Wealth planning strategy comes under scrutiny

Posted on July 3, 2014 by - News, Wealth Creation

Concerns a tax planning arrangement was being abused

HM Revenue & Customs (HMRC) has confirmed that new proposals for a single nil rate Inheritance Tax (IHT) band for trusts will not be applied to existing trust arrangements, where no further assets are added or variations made to that trust.

Multiple trusts
Setting up multiple trusts on different days, each with its own nil rate band below the £325,000 IHT limit, has proved a popular wealth planning strategy for many individuals over the years. HMRC were concerned this tax planning arrangement was being abused, so they set about a period of consultation on how they could close down this practice by introducing a single nil rate band for all trusts created by the same individual.
It was feared the new proposals would be retrospective and HMRC would introduce a single nil rate band across all existing trusts. This would have meant some existing trusts facing a tax charge for the first time at the 10-year periodic charge point.

Dual regime
HMRC have proved to be pragmatic in their approach by proposing to leave existing trusts alone. Trusts set up prior to 6 June 2014 will remain under the current arrangements, creating a dual IHT regime for trusts. The proposed changes will take effect from 6 April 2015, and will only apply to trusts set up on or after 6 June 2014.

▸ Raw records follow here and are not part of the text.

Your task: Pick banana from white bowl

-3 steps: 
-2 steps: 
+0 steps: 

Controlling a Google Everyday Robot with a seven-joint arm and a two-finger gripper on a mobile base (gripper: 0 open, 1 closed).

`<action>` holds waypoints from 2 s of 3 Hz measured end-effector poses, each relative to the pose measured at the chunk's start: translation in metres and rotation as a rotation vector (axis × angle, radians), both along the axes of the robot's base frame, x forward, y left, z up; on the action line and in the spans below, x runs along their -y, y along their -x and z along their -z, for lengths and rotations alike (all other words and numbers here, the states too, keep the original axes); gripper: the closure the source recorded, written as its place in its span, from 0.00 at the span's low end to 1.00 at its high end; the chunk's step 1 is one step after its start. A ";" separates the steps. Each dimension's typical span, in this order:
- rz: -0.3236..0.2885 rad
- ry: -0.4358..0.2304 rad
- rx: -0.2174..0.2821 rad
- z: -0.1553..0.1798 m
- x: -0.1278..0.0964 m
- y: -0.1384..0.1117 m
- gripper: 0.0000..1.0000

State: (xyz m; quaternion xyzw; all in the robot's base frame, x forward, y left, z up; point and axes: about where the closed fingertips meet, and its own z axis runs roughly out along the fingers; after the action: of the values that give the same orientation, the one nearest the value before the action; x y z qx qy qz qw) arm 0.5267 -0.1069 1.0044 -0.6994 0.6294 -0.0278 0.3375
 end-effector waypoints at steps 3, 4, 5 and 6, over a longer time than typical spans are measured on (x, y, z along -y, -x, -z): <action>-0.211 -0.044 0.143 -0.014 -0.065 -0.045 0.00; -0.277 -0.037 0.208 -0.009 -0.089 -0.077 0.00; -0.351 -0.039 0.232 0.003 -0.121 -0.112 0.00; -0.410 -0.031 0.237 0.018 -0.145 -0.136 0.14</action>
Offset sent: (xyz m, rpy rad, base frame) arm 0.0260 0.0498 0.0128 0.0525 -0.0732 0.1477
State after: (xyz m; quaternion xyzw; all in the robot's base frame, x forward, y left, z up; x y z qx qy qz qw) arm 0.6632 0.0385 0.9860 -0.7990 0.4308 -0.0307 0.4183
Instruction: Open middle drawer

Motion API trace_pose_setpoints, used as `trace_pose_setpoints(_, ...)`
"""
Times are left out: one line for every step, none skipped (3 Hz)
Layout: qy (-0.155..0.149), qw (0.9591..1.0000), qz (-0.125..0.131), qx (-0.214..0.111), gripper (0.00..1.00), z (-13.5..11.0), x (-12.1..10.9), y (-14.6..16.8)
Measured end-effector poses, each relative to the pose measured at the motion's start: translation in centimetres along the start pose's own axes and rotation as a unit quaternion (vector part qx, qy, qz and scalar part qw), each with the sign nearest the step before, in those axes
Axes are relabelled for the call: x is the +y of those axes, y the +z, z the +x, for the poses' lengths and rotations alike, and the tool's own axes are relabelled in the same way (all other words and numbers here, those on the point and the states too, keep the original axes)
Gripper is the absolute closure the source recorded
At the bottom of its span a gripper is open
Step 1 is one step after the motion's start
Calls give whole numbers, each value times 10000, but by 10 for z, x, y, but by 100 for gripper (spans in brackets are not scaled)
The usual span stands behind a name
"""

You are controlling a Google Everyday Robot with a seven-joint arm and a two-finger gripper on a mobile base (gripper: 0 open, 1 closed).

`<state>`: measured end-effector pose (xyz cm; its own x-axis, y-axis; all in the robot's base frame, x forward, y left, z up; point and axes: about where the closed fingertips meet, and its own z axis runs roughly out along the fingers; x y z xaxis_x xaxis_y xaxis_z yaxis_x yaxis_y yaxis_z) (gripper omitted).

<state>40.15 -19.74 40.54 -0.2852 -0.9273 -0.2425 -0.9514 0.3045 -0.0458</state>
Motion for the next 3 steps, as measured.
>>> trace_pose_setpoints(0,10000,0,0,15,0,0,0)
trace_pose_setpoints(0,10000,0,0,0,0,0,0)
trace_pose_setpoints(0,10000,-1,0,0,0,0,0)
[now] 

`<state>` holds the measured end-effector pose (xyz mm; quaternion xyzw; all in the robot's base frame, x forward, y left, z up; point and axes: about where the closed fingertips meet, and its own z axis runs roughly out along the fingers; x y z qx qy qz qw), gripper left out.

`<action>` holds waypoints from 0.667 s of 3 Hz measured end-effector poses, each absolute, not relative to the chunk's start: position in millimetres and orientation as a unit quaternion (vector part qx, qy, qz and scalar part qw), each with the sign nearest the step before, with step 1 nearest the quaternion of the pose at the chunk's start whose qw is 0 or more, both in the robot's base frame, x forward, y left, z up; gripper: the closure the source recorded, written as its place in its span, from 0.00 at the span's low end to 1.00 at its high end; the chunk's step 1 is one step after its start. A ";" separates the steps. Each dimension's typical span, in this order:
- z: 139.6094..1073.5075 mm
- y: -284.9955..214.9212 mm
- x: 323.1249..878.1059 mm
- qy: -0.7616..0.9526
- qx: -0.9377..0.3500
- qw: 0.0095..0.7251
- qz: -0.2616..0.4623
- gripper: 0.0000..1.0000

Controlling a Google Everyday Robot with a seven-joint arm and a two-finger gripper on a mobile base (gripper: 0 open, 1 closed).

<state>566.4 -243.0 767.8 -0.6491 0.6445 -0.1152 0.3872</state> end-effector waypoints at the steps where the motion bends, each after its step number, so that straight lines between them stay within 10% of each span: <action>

However, trusts created before 6 June 2014 are not completely out of reach. If any trust has additional assets added to it or where it becomes a relevant property trust on or after 6 June 2014, the change will bring that part of the settlement into the new regime. If this is applicable to your particular situation we could help your preserve the benefits of your existing trusts. For example, if you have more assets to add to your trust, the creation of a new trust may be more beneficial than adding it to an existing one.

Attractive option
With IHT on death set at a rate of 40%, using trusts could still be an attractive option for many families, despite the maximum charge of 6% every 10 years. Trusts continue to offer many advantages, such as no probate and more certainty and protection.

INFORMATION IS BASED ON OUR CURRENT UNDERSTANDING OF TAXATION LEGISLATION AND REGULATIONS. ANY LEVELS AND BASES OF, AND RELIEFS FROM, TAXATION ARE SUBJECT TO CHANGE.